Problem statement = Whenever a line in the data holds the string "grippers", copy that line.

Exercise data =
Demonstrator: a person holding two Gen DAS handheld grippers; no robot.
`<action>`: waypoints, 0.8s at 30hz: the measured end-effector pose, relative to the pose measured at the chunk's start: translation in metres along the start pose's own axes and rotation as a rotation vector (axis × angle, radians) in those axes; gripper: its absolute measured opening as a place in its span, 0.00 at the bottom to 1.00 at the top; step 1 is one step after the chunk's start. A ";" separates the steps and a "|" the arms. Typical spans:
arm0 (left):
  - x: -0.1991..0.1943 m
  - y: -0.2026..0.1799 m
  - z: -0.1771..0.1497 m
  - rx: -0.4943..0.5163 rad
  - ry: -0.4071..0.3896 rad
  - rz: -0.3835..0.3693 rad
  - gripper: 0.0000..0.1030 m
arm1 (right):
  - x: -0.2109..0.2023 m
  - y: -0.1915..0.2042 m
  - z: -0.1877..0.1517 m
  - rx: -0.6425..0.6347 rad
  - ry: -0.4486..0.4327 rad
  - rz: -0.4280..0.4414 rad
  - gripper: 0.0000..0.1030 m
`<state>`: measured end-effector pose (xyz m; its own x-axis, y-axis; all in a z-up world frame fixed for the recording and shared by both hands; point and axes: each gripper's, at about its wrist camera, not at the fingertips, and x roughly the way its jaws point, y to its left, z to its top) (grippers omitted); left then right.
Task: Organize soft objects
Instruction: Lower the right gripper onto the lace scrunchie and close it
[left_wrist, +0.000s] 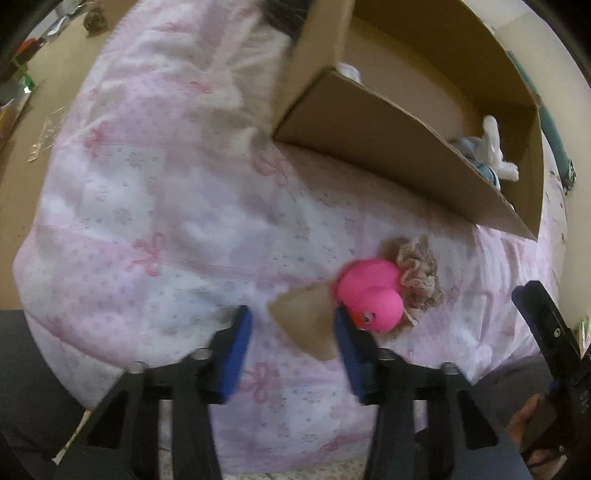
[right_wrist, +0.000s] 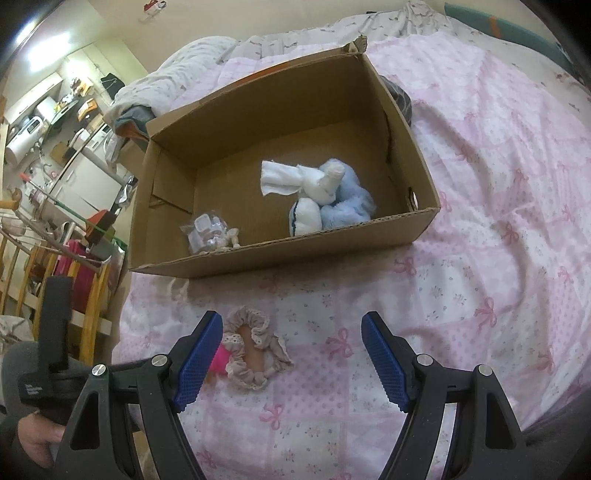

Reply to the task =
Demonstrator: a person holding two Gen DAS handheld grippers; no robot.
`<state>`: measured end-effector pose (xyz m; its own x-axis, y-axis; all in a z-up world frame fixed for the recording and shared by both hands; point and axes: each gripper's, at about its wrist camera, not at the fingertips, and x roughly the way its jaws point, y to its left, z to its top) (grippers omitted); left then right.

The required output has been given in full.